Décret sur la transparence des liens entre labos et professionnels de santé : réactions contradictoires

Le décret rendant obligatoire la publication des liens entre les laboratoires pharmaceutiques et les professionnels de santé, publié hier au Journal officiel, suscite des réactions contradictoires. Pour le député socia­liste Gérard Bapt, ce texte marque "une étape importante pour le rétablissement de la confiance des patients". "Enfin ce décret est publié !", réagit, dans Les Echos (page 4), Xavier Bertrand, qui a fait voter la loi en 2011 lorsqu'il était ministre de la Santé

Mécontentement, en revanche, chez le Dr François Rousselot, président de la commission des relations médecins-industrie au Conseil national de l'Ordre des médecins. "On est très loin du compte, ce n'est pas du tout ce que l'on attendait, on aura le détail des croissants offerts par l'industrie, mais rien sur ce qui est important, à savoir le montant des contrats et des honoraires versés par les laboratoires", estime-t-il dans Le Figaro (page 15).

Autre faille du dispositif, selon lui, "le décret n'exclut pas le financement de travaux par l'intermédiaire d'associations loi 1901, ce qui rend la transparence incomplète". De son côté, le LEEM, qui représente les industriels du médicament, critique la "lourdeur" du dispositif et des délais d'application trop courts, notent Les Echos.

"Les données de toute l'année 2012 devront être publiées au 1er octobre 2013, après avoir été soumises aux ordres le 1er juin 2013", précise, dans Le Figaro, Laurent Clerc, cofondateur de MMI System, une société éditrice de logiciels de traçabilité réglementaire pour les entreprises du secteur médical. "Certains laboratoires avec qui nous travaillons déjà se sont bien préparés, mais d'autres attendaient la publication du décret et je ne sais pas comment ils vont faire", confie-t-il.

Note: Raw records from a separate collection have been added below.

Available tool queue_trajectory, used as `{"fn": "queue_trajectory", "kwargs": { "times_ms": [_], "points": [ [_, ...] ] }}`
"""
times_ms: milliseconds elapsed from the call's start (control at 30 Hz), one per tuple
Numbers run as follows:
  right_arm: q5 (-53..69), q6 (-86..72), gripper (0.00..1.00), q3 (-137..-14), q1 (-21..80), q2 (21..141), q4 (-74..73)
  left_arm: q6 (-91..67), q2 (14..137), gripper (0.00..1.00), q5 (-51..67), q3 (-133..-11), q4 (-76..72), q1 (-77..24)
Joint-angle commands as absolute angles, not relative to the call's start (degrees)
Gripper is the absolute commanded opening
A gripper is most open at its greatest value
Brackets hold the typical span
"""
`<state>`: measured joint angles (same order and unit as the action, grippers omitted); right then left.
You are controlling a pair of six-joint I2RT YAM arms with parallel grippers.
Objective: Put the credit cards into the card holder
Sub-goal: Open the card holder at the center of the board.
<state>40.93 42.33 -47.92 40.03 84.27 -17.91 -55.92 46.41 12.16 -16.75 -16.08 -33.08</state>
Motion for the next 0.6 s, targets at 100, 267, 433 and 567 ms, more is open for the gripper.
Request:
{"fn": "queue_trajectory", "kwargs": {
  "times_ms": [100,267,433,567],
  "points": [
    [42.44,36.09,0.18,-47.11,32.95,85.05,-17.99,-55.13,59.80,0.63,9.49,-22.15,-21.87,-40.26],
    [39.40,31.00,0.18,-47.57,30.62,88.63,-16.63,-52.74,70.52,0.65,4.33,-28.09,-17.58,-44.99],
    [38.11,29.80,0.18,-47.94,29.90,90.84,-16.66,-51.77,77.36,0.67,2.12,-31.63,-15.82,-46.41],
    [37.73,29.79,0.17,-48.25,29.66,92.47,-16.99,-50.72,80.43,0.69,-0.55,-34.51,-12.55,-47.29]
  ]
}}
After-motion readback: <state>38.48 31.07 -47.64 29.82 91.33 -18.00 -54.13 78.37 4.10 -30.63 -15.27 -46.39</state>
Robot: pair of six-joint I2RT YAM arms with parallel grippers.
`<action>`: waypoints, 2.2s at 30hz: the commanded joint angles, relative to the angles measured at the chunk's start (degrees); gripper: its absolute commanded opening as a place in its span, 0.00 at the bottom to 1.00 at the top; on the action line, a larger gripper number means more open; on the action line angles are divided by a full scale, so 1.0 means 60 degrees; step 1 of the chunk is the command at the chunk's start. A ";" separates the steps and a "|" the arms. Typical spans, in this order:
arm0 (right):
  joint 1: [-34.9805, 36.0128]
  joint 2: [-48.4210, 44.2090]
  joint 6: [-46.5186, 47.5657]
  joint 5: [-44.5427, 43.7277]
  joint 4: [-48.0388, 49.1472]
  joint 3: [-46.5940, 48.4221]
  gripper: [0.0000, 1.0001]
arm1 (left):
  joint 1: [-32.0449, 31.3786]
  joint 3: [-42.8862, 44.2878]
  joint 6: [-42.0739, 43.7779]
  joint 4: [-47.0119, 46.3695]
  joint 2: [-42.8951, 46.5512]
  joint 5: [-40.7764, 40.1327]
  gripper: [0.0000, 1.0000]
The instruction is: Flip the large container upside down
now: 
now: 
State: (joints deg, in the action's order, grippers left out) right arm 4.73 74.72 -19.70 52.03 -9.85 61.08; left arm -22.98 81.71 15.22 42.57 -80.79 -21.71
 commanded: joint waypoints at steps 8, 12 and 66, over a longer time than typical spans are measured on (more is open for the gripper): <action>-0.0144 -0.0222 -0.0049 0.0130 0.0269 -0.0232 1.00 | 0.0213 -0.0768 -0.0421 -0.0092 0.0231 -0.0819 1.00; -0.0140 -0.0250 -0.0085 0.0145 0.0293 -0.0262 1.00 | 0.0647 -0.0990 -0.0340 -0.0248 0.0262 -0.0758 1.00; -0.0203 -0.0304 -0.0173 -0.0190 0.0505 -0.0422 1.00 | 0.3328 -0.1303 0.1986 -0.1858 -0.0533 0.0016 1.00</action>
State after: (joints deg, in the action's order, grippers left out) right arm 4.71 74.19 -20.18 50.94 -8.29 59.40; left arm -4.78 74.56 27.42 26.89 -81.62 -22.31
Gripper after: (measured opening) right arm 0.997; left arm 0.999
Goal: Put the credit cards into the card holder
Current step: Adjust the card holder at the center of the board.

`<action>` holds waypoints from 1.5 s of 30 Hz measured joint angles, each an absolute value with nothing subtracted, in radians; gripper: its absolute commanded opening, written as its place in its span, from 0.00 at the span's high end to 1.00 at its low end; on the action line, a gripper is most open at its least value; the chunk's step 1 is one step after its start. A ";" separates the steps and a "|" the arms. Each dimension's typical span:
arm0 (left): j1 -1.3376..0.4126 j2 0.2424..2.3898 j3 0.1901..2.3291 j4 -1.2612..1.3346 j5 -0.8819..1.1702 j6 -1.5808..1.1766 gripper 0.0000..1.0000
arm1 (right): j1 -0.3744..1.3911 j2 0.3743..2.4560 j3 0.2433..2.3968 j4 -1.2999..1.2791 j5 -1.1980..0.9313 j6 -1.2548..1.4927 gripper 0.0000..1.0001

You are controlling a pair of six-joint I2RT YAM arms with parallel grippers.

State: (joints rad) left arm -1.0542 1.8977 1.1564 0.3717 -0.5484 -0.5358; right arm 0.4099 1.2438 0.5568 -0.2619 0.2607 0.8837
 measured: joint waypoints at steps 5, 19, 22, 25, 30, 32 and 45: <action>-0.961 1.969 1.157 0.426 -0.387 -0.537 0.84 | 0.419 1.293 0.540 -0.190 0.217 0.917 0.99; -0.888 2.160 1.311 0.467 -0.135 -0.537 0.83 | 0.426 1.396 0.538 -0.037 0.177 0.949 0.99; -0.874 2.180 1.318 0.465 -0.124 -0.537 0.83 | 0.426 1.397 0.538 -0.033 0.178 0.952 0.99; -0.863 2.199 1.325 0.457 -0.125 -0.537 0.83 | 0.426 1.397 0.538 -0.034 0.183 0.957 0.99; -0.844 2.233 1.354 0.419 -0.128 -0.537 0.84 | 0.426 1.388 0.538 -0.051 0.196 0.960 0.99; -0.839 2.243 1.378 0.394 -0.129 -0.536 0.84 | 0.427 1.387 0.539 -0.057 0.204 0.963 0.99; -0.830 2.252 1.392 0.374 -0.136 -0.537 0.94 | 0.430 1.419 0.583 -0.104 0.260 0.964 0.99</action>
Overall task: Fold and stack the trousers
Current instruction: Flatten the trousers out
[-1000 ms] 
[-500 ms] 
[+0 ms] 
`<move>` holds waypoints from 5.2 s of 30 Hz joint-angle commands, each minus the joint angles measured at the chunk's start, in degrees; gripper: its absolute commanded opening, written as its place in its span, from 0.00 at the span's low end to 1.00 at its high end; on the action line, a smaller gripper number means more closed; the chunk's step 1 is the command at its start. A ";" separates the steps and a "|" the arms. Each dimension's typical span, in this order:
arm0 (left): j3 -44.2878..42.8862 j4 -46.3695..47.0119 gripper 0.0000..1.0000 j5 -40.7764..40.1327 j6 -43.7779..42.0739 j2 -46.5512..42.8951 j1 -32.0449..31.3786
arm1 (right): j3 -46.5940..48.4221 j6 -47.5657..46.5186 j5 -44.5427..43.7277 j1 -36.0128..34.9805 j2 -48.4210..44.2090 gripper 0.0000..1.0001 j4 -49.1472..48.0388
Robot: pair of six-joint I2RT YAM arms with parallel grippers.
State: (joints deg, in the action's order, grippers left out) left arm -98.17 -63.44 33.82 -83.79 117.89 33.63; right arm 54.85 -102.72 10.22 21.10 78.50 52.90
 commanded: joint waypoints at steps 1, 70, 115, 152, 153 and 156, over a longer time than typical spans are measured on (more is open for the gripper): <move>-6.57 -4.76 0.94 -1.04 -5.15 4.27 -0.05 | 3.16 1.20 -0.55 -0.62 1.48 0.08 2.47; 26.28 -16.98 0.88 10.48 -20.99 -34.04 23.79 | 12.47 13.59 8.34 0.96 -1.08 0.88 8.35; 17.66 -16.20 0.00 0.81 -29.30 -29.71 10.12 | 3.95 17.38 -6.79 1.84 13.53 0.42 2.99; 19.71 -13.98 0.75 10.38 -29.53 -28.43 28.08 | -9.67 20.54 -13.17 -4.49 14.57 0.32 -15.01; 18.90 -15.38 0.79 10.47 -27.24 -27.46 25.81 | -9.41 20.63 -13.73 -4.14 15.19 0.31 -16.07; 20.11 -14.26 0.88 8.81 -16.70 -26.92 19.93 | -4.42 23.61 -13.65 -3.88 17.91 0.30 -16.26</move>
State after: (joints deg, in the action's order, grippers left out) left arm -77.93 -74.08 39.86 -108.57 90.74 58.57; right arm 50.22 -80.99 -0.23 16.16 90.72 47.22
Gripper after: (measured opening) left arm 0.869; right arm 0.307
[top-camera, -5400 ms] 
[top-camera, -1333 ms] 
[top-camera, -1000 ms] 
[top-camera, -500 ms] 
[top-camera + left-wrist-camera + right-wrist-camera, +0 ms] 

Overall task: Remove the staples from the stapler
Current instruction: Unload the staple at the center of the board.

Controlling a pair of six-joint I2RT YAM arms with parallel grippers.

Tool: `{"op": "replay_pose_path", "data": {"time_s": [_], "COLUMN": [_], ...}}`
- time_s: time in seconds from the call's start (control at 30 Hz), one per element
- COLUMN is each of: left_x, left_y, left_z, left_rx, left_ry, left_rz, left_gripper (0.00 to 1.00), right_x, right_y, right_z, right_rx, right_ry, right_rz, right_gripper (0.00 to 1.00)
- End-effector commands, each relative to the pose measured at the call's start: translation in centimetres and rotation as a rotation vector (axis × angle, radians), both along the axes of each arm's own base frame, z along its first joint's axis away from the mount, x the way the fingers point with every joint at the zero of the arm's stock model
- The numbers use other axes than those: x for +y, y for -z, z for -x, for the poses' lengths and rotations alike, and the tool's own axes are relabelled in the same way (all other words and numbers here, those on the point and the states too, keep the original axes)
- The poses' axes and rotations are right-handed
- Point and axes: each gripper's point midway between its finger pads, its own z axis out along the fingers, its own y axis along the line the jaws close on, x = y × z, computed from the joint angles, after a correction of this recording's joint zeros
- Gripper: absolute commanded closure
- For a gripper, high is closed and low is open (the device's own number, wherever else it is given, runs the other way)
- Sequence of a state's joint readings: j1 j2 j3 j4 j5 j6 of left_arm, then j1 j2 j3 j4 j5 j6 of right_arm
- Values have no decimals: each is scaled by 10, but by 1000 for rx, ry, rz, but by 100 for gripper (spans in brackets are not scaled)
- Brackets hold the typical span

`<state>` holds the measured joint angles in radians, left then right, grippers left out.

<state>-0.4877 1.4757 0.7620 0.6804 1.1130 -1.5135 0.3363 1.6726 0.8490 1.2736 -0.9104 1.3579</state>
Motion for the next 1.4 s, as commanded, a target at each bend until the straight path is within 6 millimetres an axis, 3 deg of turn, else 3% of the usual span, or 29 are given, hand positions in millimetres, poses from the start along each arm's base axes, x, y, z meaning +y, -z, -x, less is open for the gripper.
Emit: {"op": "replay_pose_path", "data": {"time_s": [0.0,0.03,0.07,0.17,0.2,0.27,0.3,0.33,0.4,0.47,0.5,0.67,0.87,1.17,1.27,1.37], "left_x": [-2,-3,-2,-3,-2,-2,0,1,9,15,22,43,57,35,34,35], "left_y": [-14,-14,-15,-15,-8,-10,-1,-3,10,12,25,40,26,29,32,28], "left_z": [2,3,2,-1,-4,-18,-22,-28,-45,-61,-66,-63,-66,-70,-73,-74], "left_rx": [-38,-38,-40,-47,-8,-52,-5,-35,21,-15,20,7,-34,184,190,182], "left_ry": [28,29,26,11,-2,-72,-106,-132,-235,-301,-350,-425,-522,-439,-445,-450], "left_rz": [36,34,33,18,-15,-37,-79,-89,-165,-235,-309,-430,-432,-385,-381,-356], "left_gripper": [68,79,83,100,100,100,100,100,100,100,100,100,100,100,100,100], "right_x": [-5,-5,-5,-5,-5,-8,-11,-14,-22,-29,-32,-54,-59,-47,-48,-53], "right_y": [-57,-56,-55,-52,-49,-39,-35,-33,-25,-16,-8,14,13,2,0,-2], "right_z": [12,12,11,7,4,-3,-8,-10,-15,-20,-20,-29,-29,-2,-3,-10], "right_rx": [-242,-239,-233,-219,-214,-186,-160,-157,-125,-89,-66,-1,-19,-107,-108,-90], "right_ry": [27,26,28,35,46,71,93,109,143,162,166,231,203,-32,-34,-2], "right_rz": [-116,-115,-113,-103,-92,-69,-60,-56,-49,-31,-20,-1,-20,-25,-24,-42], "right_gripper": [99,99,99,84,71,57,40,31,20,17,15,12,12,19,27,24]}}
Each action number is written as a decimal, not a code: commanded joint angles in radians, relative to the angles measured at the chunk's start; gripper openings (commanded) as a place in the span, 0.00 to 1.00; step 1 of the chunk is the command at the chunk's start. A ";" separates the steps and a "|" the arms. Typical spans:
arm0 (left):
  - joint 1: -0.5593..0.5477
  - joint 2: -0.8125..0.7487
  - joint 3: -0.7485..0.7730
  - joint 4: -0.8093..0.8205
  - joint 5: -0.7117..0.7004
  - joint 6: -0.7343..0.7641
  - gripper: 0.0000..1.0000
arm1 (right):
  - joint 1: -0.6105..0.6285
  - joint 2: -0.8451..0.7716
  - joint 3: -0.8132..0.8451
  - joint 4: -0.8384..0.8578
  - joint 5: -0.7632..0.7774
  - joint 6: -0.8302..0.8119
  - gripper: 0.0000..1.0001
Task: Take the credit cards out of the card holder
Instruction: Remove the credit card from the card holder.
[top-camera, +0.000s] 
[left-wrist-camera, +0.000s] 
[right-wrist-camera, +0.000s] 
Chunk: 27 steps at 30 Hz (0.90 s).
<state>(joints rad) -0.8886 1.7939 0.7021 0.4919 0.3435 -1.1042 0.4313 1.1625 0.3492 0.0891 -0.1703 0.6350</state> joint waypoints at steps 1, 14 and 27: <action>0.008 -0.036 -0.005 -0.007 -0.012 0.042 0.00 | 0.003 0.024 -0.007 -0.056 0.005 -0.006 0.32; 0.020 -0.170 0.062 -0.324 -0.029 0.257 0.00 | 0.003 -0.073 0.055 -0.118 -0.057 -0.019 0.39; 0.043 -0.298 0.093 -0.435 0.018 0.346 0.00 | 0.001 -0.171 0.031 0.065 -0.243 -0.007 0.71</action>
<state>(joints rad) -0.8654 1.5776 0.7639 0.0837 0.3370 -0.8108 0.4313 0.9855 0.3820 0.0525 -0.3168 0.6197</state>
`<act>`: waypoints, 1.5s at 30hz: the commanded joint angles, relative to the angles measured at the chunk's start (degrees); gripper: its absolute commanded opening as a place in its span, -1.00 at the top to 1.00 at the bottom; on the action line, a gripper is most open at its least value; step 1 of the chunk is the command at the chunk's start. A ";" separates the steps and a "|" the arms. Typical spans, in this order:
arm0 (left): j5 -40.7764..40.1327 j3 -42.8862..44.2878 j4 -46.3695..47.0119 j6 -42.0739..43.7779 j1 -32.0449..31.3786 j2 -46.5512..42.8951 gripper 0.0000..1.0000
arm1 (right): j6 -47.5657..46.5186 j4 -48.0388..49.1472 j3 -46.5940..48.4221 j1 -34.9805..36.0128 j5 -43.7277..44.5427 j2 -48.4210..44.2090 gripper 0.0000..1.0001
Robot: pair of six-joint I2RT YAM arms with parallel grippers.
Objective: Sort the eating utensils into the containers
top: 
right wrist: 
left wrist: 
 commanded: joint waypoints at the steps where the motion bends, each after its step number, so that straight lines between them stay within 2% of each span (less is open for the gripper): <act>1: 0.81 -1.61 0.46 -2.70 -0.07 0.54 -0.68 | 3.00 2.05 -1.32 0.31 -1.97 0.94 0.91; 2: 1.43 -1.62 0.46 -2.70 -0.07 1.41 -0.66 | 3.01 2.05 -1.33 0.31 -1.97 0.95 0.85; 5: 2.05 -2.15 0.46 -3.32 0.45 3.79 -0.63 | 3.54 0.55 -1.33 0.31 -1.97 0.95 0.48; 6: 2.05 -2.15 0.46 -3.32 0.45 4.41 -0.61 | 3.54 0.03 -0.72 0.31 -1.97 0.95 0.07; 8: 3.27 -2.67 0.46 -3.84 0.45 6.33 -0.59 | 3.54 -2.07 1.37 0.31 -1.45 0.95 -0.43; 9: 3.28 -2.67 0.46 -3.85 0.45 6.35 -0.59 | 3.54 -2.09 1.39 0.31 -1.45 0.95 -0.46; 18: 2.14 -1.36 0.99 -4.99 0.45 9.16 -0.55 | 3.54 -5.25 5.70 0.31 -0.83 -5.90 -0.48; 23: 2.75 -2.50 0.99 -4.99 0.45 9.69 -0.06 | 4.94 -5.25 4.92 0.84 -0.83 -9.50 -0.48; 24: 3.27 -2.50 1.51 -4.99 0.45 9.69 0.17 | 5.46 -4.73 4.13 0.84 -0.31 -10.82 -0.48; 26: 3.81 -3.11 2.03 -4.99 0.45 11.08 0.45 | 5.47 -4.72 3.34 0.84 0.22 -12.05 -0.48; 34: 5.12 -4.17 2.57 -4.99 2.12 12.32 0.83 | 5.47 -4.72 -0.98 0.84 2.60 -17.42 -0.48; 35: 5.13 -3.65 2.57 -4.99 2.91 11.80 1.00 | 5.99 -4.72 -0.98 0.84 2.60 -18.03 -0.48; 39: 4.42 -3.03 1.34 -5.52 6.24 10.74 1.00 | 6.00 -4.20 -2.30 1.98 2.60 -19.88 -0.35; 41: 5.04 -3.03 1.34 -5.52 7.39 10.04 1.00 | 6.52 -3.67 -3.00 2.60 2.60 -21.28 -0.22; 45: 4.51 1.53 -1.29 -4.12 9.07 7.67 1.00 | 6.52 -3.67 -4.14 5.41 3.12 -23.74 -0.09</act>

Pour sa part, la revue indépendante Prescrire estime que le décret ne va pas assez loin. "Nous souhaitions que le seuil pour les avantages soit fixé à 1 euro. Un cadeau, quel que soit son montant, peut inciter les professionnels de santé à se sentir redevables ou simplement bienveillants à l'égard d'une firme", estime, dans Les Echos, Pierre Chirac, directeur de la publication.

Les opticiens contre la vente sur Internet
"Nous nous battrons à la fois sur les terrains réglementaire, juridique et législatif. Nous nous attaquons à ceux qui refusent de nous vendre sans raison", affirme, dans Les Echos (page 22), Marc Simoncini, fondateur de Sensee, un site de vente de lunettes sur Internet, qui peine à pénétrer le marché. La raison ? "Il ne s'agit jamais officiellement de refus de vente, mais d'un système qui nous empêche d'exercer notre activité", notamment, selon lui, en le privant d'accès aux grandes marques.

Pour expliquer leur réticence au e-commerce, les opticiens mettent en avant la nécessité d'adapter les lunettes à chaque porteur, notamment pour les verres progressifs (36% des ventes). Ils sont soutenus en cela par Essilor, le leader mondial des verres optiques. "Nos verres complexes nécessitent l'intervention physique d'un professionnel de la vue", affirme, dans Les Echos, Nicolas de Lambert, directeur d'Essilor-France.

La bataille des lunettes sur le net contre les lunettes en magasin a conduit l'Autorité de la concurrence à lancer une enquête. De son côté, le gouvernement pourrait introduire dans une loi santé, prévue en 2014, l'obligation de mesures physiques pour la vente des verres correcteurs.

Le nombre de magasins d'optique a progressé de 47% depuis 2000, de façon disproportionnée avec les besoins, ce qui a entrainé une hausse des tarifs, soulignait une enquête de l'UFC-Que Choisir, publiée en avril dernier.